■ Work instructions ■
Nothing but the lines from the one holding "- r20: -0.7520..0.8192" to the final line of the listing below, both included, should be repeated, and each must match exactly. Omit pictures.

========================================================================

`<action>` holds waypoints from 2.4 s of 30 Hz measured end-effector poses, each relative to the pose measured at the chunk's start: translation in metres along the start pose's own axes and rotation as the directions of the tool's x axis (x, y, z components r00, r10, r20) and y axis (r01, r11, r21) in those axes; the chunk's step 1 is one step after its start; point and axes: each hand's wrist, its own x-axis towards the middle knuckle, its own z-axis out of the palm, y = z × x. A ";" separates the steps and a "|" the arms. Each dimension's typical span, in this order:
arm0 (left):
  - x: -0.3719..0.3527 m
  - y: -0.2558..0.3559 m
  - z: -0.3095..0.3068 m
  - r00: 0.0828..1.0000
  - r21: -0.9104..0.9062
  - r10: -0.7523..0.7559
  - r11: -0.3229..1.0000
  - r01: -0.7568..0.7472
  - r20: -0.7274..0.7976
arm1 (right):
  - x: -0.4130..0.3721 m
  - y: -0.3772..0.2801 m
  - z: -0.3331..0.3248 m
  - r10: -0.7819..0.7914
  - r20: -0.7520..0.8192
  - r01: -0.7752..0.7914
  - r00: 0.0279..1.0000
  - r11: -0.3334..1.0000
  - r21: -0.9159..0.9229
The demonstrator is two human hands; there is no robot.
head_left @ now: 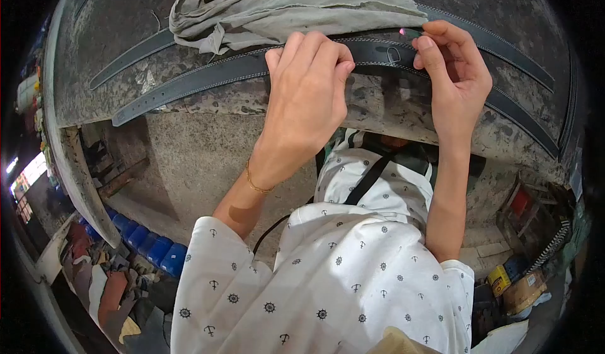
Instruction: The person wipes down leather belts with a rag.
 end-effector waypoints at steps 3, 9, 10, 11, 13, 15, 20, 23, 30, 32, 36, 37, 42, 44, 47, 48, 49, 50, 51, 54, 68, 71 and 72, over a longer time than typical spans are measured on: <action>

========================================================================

■ Your solution ■
  - r20: -0.7520..0.8192
  - r01: -0.7752..0.7914
  - r00: 0.0279..1.0000
  - r11: -0.3334..1.0000
  - r21: -0.9159..0.9229
The demonstrator is two human hands; there is no robot.
head_left @ now: 
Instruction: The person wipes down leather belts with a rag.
 end-effector waypoints at steps 3, 9, 10, 11, 13, 15, 20, 23, 30, 32, 36, 37, 42, 44, 47, 48, 49, 50, 51, 54, 68, 71 and 72, over a longer time than typical spans are measured on: <action>

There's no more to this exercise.